Task item.
Pull out every line below containing the word "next".

Provided records.
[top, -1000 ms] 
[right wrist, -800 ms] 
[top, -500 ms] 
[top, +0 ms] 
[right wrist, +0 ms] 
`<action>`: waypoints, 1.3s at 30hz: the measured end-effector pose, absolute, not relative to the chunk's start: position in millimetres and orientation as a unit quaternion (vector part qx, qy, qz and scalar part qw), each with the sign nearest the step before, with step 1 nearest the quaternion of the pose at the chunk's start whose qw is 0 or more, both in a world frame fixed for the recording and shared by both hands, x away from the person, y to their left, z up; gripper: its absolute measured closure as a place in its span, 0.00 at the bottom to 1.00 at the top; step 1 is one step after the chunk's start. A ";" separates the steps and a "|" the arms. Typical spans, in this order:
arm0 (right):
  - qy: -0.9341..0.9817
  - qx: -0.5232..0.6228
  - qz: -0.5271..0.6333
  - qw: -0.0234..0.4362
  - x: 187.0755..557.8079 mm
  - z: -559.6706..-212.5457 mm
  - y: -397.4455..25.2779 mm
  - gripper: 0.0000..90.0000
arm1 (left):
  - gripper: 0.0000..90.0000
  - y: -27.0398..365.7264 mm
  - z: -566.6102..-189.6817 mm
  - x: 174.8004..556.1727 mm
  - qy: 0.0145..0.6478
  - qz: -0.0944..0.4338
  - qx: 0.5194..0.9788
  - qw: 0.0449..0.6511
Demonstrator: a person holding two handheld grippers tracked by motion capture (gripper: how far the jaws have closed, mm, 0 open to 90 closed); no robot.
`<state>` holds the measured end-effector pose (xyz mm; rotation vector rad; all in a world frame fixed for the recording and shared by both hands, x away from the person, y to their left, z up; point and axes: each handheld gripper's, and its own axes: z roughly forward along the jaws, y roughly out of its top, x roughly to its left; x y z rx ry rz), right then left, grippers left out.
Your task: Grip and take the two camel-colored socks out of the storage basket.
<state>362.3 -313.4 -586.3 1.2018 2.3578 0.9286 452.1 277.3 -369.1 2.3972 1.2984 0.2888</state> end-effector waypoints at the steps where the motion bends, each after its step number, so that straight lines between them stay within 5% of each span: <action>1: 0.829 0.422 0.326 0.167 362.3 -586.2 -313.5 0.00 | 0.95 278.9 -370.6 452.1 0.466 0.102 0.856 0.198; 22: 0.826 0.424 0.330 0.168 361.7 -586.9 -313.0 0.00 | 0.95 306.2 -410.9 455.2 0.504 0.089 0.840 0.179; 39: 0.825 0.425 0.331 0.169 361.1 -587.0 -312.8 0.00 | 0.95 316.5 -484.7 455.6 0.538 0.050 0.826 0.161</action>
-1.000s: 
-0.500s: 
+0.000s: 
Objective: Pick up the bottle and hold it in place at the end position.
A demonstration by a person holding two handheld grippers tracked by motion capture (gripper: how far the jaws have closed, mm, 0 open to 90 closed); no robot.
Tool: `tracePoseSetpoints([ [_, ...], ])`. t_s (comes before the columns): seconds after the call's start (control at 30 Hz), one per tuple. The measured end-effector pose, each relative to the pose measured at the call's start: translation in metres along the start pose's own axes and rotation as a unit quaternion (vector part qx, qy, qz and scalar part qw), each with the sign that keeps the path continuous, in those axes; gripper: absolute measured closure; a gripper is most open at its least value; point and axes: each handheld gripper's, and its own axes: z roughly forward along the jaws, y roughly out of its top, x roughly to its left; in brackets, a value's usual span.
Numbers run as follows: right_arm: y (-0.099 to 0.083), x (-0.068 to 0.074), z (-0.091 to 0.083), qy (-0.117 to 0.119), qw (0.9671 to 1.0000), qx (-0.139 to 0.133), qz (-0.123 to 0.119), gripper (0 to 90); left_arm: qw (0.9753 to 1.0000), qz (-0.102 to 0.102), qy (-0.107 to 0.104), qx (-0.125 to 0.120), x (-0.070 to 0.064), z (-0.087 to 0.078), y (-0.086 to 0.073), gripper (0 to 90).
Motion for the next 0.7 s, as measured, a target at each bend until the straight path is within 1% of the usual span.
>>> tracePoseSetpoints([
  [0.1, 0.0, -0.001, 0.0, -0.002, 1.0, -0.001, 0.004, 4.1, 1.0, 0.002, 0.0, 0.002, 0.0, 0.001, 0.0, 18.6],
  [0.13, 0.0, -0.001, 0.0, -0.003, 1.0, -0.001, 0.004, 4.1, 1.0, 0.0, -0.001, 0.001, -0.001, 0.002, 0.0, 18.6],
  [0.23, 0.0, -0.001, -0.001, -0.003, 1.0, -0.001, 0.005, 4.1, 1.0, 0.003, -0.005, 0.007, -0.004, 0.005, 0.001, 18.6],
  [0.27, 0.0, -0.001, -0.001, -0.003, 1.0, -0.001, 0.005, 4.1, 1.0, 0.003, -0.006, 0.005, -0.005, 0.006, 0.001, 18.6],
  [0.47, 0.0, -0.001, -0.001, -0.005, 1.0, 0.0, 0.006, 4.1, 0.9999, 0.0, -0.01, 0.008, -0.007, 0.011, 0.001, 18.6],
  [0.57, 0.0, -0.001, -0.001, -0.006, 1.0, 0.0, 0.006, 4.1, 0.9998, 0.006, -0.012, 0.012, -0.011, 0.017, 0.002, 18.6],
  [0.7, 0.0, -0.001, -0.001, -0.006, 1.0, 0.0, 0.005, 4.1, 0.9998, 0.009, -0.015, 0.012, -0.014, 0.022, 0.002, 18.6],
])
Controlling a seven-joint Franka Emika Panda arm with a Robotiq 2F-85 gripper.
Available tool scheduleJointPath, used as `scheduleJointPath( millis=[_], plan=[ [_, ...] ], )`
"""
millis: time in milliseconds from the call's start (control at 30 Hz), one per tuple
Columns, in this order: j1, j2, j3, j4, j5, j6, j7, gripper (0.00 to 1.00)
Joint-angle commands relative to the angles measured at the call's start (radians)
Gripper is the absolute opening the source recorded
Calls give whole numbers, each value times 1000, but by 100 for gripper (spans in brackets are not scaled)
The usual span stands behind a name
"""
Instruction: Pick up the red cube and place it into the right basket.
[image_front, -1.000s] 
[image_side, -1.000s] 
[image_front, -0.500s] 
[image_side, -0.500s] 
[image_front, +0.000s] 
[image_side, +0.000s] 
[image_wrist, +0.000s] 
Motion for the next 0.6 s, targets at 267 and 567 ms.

Finished exercise.
Motion for the next 0.7 s, as measured, a target at each bend until the straight path is within 1% of the usual span.
Motion for the next 0.6 s, targets at 267 and 567 ms.

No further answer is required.